A lire certaines critiques, il est bon de regarder à froid un film s'étant vu décerné un tel prix, de prendre son temps avant de commenter afin d'éviter d'être emporté par la puérile et absurde ambition de faire partie des "preums" à l'ouvrir.
Certes, il y a eu des erreurs dans le passé dans l'attribution de la Palme d'Or, mais ne généralisons pas et évitons le piège narcissique du "plaisir aristocratique de déplaire" (sic).
N'en déplaise à certains, voilà une très bonne surprise que ce Moi, Daniel Blake, dont nous avions si souvent entendu dire qu'il ne méritait pas les lauriers attribués, alors qu'il se révèle plus achevé que Toni Erdmann, à des lieux de l'insupportable Juste la fin du monde, et un poil meilleur que le très bon Baccalauréat.
Tout, ou presque, a été dit sur ce site.
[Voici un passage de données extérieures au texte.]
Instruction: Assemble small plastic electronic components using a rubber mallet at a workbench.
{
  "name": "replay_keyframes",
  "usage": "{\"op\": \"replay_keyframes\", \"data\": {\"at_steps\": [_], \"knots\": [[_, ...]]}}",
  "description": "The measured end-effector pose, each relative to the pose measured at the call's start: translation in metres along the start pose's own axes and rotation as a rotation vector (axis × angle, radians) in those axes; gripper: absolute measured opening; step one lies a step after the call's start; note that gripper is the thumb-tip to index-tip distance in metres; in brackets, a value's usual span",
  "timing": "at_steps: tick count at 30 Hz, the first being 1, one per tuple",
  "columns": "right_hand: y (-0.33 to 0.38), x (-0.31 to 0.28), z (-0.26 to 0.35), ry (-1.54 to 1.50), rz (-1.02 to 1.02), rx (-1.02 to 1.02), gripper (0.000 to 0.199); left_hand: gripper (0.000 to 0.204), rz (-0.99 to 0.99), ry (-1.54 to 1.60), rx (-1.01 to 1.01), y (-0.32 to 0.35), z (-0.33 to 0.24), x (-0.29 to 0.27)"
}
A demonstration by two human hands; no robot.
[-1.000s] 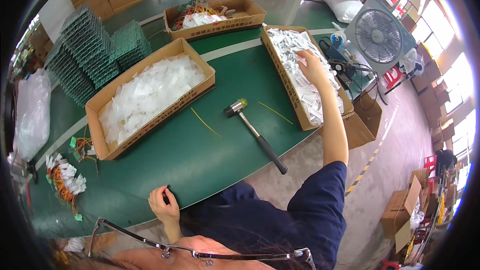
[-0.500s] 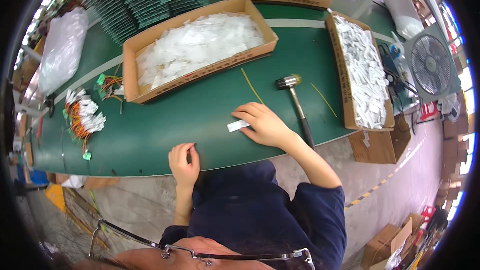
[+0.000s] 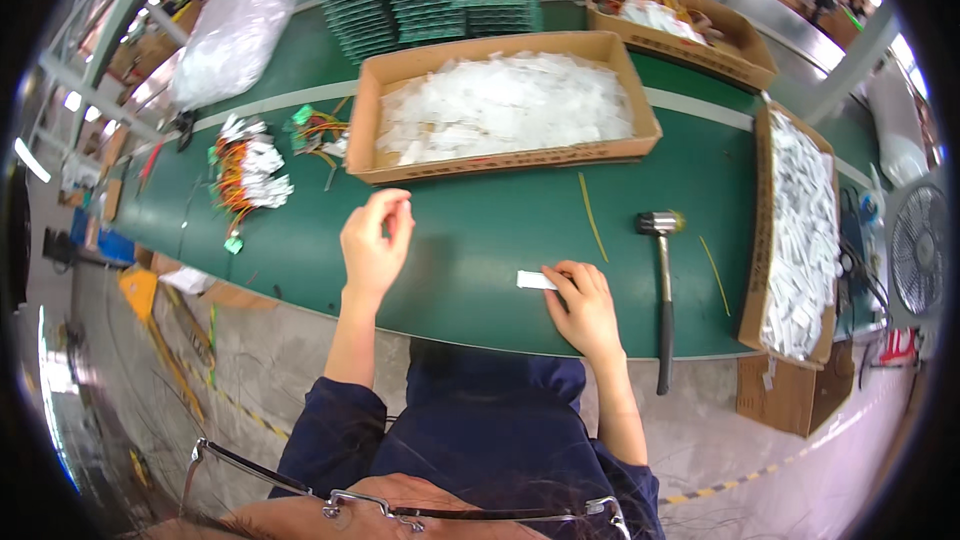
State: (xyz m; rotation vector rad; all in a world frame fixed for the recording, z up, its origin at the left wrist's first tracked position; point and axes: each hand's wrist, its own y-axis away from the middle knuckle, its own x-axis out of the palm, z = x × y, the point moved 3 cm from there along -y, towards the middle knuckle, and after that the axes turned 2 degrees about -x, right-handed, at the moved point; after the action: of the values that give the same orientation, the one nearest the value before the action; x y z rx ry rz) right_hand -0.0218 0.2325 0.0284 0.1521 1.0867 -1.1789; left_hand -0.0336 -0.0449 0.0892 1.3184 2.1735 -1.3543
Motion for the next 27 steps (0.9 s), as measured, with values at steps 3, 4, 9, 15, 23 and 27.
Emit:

Nous ne étalerons donc pas.
Tout d'abord, le personnage ultra attachant, humain, exemplaire, à la fois drôle grâce à son bagou et lourd par son amour inconditionné de la justice et de l'ordre (la moindre petite offense à l'ordre établi le mettant en boule) de Daniel Blake, c'est-à-dire Dave Johns, au jeu toujours très juste.
Puis le constat social, fort, alarmant car réel, montrant l'absurdité d'un système capitaliste élevé à son plus haut degré d'individualisme, message clair adressé aux figures politiques anglaises, et à ne pas prendre à la légère pour notre chère France (Macron, ton projet le plus fou n'est pas le nôtre, soit dit en passant).
Enfin, la maîtrise narrative, l'équilibre entre la froideur d'une société, obéissante et emmurée dans une vie anonyme et l'humanité de Daniel Blake qui ose crier au milieu du désert administratif (et socio-politique), désobéir, s'ouvrir aux autres, les écouter, les comprendre et les aimer.
Certes, pas de mise en scène recherchée, mais de la justesse. Ce qui est loin d'être aussi simple qu'il ne le paraît.
P.S.: La fin, parfois incomprise, plus que vouloir renforcer la charge dramatique du film, qui se veut plus réaliste (comme avait pu l'être un certain cinéma italien) que pathétique comme on voulut dire certains, affiche surtout le point de vue pessimiste de Loach. Ne nous méprenons pas.